▸ **What this task involves**: Exactly the lines from the one with "Pinpoint the white marble" through the last line of the listing must be given again.

▸ **Records for the task**:
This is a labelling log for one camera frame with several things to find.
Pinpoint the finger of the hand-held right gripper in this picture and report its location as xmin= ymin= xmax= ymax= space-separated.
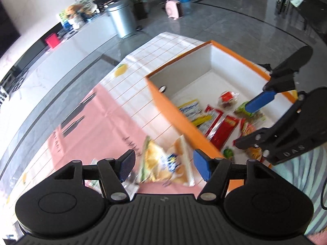
xmin=245 ymin=46 xmax=314 ymax=113
xmin=234 ymin=126 xmax=284 ymax=157

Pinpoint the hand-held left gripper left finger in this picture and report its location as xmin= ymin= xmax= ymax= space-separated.
xmin=52 ymin=149 xmax=136 ymax=204

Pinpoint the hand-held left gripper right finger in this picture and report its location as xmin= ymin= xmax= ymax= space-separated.
xmin=193 ymin=148 xmax=276 ymax=203

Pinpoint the orange stick snack packet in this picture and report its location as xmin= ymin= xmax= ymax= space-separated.
xmin=239 ymin=118 xmax=265 ymax=160

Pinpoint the green pea snack packet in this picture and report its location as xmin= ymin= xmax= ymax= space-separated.
xmin=234 ymin=101 xmax=266 ymax=121

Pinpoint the clear packet with brown snack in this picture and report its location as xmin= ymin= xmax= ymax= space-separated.
xmin=217 ymin=91 xmax=241 ymax=112

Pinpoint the yellow chip bag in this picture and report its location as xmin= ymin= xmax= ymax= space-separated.
xmin=137 ymin=134 xmax=196 ymax=187

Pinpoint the red silver snack packet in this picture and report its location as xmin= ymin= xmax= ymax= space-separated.
xmin=204 ymin=104 xmax=224 ymax=136

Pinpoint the orange cardboard box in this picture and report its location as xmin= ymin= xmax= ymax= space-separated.
xmin=145 ymin=40 xmax=300 ymax=193

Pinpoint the blue yellow snack packet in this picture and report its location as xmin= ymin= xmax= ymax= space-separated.
xmin=178 ymin=100 xmax=203 ymax=120

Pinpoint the teal striped cloth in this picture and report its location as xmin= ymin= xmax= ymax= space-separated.
xmin=266 ymin=145 xmax=327 ymax=236

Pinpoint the black table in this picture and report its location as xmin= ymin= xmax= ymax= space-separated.
xmin=277 ymin=0 xmax=327 ymax=41

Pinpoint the white marble media console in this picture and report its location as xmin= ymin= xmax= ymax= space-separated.
xmin=0 ymin=11 xmax=123 ymax=164

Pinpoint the pink space heater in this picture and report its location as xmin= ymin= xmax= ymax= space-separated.
xmin=165 ymin=0 xmax=186 ymax=21

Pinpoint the small red box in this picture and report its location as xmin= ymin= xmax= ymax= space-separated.
xmin=45 ymin=33 xmax=61 ymax=50

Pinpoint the silver trash can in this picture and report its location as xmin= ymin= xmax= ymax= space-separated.
xmin=105 ymin=0 xmax=138 ymax=39

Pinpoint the snake plant in black pot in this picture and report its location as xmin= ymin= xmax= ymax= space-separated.
xmin=104 ymin=0 xmax=154 ymax=21

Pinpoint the teddy bear bouquet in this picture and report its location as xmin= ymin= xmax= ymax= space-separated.
xmin=64 ymin=4 xmax=86 ymax=29

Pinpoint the white printed hand fan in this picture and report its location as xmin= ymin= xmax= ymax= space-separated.
xmin=74 ymin=0 xmax=95 ymax=14

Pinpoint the black curved television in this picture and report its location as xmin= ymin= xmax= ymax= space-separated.
xmin=0 ymin=0 xmax=21 ymax=59

▸ **Exercise result**:
Pinpoint the white marble media console in this picture and report its location as xmin= ymin= xmax= ymax= space-separated.
xmin=0 ymin=11 xmax=123 ymax=164

Pinpoint the pink space heater in this picture and report its location as xmin= ymin= xmax= ymax= space-separated.
xmin=165 ymin=0 xmax=186 ymax=21

Pinpoint the small red box in this picture and report its location as xmin= ymin= xmax= ymax= space-separated.
xmin=45 ymin=33 xmax=61 ymax=50

Pinpoint the silver trash can in this picture and report its location as xmin= ymin= xmax= ymax= space-separated.
xmin=105 ymin=0 xmax=138 ymax=39

Pinpoint the snake plant in black pot in this picture and report its location as xmin= ymin= xmax= ymax= space-separated.
xmin=104 ymin=0 xmax=154 ymax=21

Pinpoint the teddy bear bouquet in this picture and report its location as xmin= ymin= xmax= ymax= space-separated.
xmin=64 ymin=4 xmax=86 ymax=29

Pinpoint the white printed hand fan in this picture and report its location as xmin= ymin= xmax= ymax= space-separated.
xmin=74 ymin=0 xmax=95 ymax=14

Pinpoint the black curved television in this picture and report its location as xmin= ymin= xmax= ymax= space-separated.
xmin=0 ymin=0 xmax=21 ymax=59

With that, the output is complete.